YOUR ASSIGNMENT — What is the number of lines below that contain the string "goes"? Give it and nothing else.

Start of RECORDS PROVIDED

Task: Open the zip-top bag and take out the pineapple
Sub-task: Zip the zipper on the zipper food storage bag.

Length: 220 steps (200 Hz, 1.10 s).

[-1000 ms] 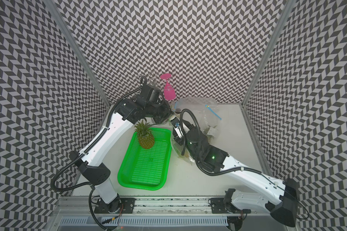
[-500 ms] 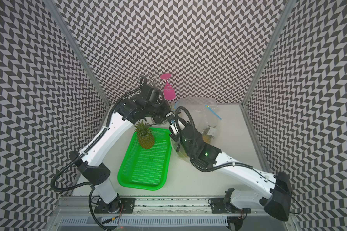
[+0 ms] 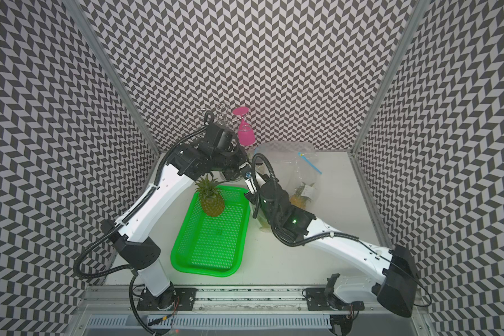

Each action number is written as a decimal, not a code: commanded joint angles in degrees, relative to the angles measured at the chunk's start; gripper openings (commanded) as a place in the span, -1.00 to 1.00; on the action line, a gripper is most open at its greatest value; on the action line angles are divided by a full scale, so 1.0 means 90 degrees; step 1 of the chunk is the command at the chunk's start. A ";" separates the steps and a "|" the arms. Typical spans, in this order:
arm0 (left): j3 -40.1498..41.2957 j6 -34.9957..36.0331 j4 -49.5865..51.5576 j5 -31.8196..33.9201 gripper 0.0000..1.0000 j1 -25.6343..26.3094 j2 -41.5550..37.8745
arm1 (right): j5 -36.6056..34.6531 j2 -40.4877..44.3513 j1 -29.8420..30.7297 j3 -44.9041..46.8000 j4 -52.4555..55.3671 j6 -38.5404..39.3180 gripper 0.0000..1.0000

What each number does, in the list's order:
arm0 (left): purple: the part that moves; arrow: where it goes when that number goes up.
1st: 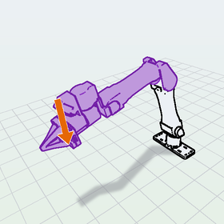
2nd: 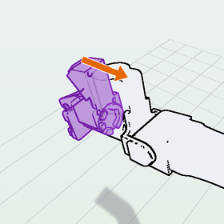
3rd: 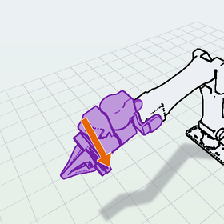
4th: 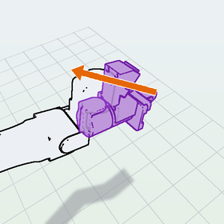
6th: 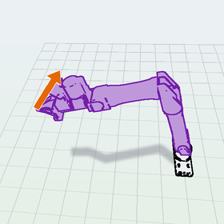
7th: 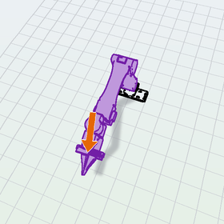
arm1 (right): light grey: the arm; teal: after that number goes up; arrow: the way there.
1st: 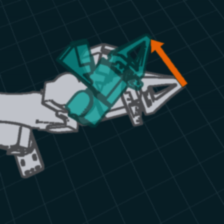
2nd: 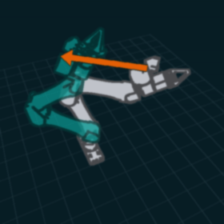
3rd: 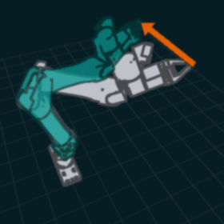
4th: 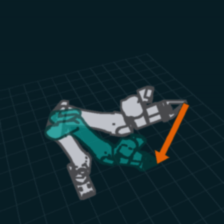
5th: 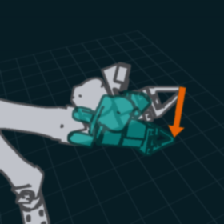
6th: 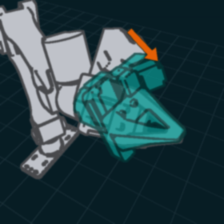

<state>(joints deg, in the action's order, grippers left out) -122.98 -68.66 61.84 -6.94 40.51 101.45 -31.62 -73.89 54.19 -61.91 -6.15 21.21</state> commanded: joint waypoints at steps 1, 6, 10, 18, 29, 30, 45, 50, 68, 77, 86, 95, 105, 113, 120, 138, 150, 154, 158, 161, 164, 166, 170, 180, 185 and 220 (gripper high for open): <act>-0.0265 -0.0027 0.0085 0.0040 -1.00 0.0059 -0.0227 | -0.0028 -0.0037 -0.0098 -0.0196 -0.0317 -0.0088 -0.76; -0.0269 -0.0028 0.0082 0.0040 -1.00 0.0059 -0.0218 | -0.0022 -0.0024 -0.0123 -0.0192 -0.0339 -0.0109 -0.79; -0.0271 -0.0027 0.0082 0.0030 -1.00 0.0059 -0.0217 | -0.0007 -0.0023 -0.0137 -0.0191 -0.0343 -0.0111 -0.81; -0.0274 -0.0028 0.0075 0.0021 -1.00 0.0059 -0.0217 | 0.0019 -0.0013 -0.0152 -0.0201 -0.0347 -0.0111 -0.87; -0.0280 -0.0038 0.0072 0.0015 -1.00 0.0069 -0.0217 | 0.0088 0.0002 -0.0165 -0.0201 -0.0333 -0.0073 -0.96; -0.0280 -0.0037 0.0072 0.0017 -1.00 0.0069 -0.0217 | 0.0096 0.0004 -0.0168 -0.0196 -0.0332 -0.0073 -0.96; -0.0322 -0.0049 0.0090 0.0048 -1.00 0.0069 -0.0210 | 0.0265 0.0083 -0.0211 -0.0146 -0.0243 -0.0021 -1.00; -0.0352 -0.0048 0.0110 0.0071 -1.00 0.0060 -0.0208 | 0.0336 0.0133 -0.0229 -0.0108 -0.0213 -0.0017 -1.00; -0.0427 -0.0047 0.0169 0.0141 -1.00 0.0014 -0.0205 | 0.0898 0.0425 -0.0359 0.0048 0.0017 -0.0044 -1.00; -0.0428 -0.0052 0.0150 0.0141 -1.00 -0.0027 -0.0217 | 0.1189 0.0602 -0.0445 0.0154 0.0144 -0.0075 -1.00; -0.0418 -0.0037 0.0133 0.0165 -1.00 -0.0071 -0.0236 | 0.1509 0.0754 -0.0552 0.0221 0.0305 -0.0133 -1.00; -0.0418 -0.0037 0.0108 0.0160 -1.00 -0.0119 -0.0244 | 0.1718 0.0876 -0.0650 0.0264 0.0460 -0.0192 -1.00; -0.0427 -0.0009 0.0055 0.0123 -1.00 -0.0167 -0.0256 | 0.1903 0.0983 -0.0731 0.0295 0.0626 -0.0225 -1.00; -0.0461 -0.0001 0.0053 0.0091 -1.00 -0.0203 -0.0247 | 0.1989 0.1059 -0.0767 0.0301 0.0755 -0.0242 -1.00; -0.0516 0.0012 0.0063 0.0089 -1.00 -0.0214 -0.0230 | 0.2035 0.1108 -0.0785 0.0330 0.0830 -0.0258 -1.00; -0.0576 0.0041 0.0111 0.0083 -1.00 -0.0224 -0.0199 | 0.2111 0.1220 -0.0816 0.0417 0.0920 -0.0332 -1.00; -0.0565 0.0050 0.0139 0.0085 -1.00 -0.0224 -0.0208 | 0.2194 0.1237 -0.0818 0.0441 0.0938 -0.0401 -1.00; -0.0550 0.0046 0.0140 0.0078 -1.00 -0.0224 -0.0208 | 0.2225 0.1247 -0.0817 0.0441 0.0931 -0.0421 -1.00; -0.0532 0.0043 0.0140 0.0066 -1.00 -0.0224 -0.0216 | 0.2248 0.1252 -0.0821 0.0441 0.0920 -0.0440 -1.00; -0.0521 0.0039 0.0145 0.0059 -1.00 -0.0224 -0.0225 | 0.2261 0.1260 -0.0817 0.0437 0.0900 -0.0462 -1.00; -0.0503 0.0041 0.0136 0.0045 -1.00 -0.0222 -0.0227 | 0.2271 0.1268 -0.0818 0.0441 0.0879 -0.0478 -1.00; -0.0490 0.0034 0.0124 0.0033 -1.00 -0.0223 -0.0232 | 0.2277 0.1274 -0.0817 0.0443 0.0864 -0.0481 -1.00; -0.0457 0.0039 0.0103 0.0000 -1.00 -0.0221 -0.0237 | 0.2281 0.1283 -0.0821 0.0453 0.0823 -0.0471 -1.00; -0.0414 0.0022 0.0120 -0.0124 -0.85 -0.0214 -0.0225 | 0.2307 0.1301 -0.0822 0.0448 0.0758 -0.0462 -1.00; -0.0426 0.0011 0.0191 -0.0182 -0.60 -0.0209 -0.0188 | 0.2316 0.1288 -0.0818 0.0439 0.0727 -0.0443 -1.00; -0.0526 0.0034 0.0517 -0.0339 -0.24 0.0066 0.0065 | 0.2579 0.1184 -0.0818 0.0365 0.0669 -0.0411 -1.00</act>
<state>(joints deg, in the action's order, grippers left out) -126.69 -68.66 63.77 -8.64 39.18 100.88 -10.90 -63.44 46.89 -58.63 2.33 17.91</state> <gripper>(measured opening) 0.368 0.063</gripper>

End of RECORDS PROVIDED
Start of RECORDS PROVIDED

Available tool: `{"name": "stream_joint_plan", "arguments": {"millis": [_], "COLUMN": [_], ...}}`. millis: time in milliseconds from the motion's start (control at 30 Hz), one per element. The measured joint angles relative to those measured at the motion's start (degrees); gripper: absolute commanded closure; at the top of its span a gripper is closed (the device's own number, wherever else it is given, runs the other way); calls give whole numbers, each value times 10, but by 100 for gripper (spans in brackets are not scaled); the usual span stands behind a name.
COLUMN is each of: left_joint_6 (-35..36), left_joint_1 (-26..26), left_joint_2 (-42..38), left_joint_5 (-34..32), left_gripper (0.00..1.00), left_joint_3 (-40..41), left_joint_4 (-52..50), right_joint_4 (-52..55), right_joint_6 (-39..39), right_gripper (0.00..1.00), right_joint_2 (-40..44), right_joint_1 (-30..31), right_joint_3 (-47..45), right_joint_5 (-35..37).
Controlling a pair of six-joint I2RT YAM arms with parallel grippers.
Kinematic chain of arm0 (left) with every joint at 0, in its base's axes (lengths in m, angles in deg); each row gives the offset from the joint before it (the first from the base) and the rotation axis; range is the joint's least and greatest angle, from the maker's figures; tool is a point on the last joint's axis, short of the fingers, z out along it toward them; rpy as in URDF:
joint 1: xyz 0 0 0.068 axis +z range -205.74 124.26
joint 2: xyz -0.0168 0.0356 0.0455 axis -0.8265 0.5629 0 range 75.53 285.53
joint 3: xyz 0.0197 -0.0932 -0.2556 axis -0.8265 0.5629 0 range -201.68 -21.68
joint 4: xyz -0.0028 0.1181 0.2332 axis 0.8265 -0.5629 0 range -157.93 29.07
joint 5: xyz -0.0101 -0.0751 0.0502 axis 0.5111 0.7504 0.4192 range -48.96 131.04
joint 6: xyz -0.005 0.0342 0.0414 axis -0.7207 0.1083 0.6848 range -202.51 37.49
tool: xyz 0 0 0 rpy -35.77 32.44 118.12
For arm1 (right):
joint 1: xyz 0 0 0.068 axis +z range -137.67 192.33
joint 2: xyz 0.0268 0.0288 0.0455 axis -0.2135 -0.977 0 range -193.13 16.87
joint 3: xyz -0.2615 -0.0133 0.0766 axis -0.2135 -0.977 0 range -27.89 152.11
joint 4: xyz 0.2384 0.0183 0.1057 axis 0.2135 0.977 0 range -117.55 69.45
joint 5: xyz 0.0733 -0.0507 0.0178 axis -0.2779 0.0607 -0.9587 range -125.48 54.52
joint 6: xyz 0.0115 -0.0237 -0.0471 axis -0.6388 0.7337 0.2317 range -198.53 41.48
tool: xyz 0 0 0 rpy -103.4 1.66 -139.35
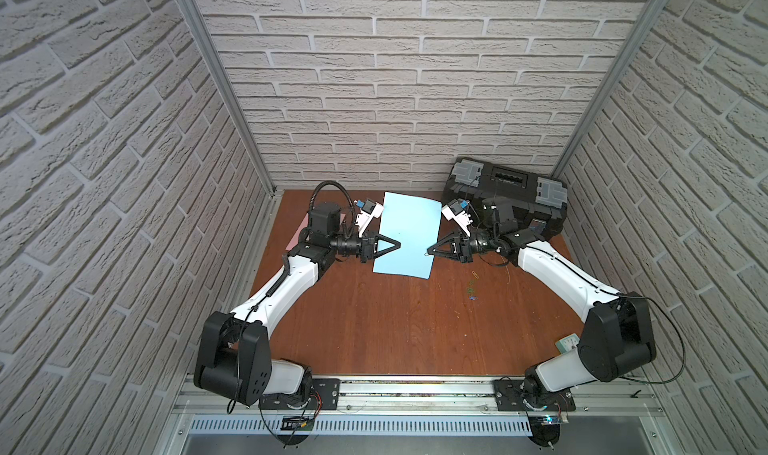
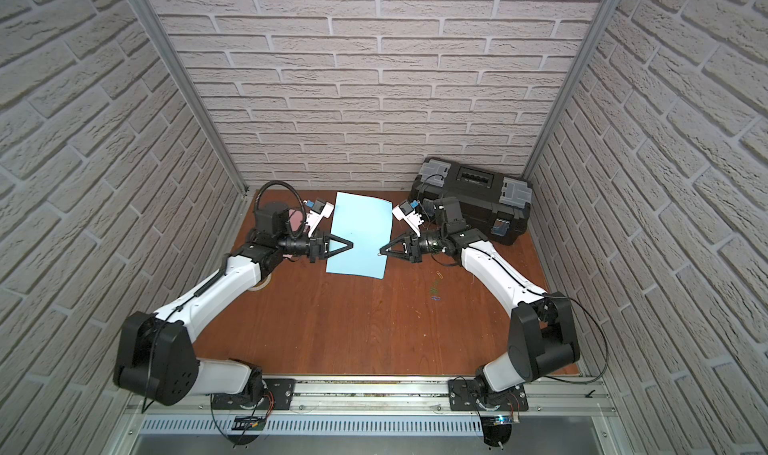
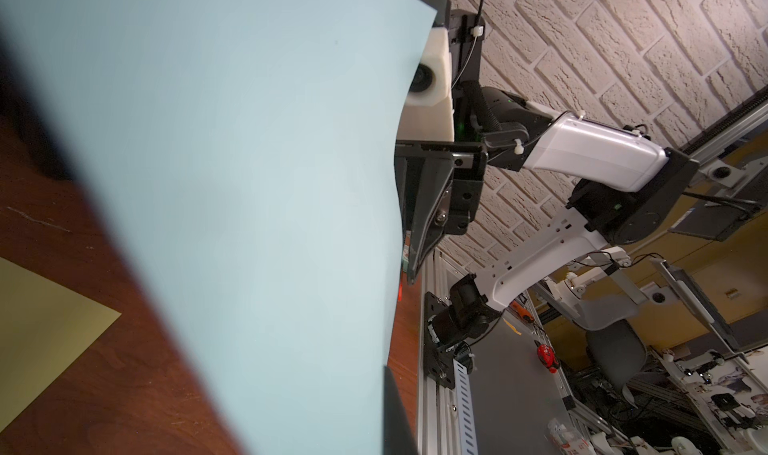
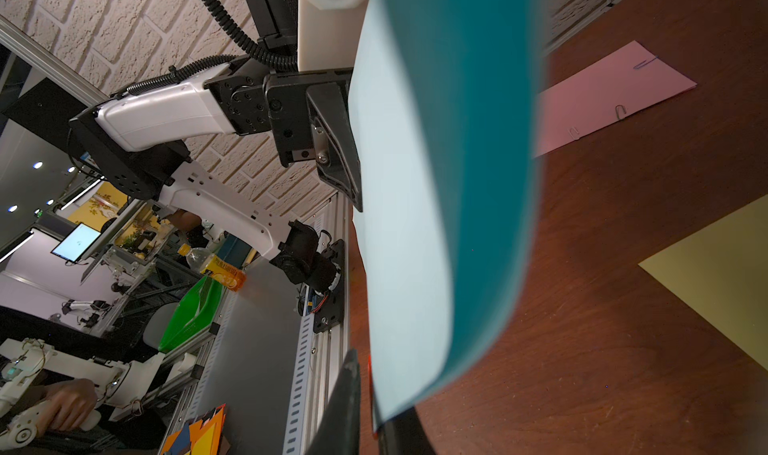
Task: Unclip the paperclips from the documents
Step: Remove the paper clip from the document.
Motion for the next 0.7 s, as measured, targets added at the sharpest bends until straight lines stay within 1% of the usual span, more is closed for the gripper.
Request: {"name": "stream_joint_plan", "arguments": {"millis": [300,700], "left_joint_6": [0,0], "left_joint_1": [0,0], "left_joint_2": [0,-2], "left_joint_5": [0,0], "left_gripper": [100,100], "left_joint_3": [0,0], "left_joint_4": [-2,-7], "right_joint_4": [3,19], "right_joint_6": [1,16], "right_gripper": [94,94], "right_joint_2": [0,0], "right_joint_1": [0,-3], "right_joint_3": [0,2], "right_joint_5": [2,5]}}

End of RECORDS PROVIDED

COMPLETED EXERCISE — 2